__EXERCISE__.
Extract every line of the material below and reproduce it faithfully.

__GIVEN DATA__.

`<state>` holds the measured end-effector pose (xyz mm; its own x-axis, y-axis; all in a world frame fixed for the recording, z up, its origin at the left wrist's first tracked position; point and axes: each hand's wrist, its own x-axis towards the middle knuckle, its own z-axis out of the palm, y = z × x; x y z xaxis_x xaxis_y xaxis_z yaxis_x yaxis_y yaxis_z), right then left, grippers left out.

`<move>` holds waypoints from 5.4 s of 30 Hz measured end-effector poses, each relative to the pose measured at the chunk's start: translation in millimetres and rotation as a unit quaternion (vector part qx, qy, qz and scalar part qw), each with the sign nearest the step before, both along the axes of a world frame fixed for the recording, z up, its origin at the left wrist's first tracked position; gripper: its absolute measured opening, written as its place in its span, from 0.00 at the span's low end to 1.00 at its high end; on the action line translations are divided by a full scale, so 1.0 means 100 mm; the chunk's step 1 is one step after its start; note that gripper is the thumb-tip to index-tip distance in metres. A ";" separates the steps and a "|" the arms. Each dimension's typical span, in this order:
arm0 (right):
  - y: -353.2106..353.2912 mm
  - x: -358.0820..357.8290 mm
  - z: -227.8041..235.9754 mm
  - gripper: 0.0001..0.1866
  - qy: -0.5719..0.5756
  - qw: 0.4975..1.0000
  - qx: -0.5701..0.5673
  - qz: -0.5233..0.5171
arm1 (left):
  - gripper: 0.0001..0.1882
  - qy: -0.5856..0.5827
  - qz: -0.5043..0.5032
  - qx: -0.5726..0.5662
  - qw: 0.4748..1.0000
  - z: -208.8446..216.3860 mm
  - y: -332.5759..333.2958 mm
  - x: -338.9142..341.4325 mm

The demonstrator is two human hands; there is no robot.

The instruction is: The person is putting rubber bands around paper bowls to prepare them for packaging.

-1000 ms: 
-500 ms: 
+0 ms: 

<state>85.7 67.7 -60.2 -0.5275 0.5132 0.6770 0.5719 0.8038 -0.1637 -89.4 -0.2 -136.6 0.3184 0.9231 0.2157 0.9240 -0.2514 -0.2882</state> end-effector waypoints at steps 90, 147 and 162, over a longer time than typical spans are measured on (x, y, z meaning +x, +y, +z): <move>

__EXPECTED OUTPUT__.
`<state>` holds the measured end-effector pose (xyz mm; its own x-axis, y-axis; all in a world frame fixed for the recording, z up, its origin at the left wrist's first tracked position; point and axes: each hand's wrist, its own x-axis towards the middle knuckle, its own z-axis out of the palm, y = z × x; x y z xaxis_x xaxis_y xaxis_z yaxis_x yaxis_y yaxis_z), right then left, grippers left out.

`<move>` holds waypoints from 5.4 s of 30 Hz measured end-effector poses, each relative to the pose measured at the chunk's start: translation in millimetres and rotation as a unit quaternion (vector part qx, qy, qz and scalar part qw), each with the sign nearest the step before, both along the axes of a world frame fixed for the recording, z up, its origin at the left wrist's first tracked position; gripper: its absolute measured opening, written as its place in its span, from 0.00 at the span's low end to 1.00 at its high end; on the action line translations are divided by a full scale, so 1.0 means 100 mm; the chunk's step 1 is one step after its start; note that gripper is the thumb-tip to index-tip distance in metres. A ";" separates the steps and a "|" the arms. Each dimension's typical span, in this order:
arm0 (right):
  - y: -353.2106..353.2912 mm
  - x: -358.0820..357.8290 mm
  - z: -227.8041..235.9754 mm
  - gripper: 0.0001..0.1866
  - qy: -0.5719..0.5756
  - qw: 0.4975..1.0000
  - qx: -0.5701..0.5673
  - qz: -0.5233..0.5171
arm1 (left):
  - gripper: 0.0001..0.1882
  - qy: -0.5856..0.5827
  - qz: -0.5043..0.5032
  - qx: -0.5726..0.5662
  - qw: 0.4748..1.0000
  - z: -208.8446..216.3860 mm
  - y: -332.5759..333.2958 mm
  - x: -338.9142..341.4325 mm

The demonstrator is two human hands; there is no robot.

The instruction is: The person is putting rubber bands around paper bowls to prepare them for packaging.

-1000 ms: 
-500 ms: 
+0 ms: 

<state>85.7 67.7 -60.2 -0.5275 0.5132 0.6770 0.5719 0.8038 -0.1637 -89.4 -0.2 -136.6 0.3184 0.9231 0.2157 0.9240 -0.2514 -0.2882</state> end-effector waypoints at steps 90, 147 and 162, over a longer time than typical spans are measured on (x, y, z meaning +x, +y, +z): <move>

No additional answer is needed.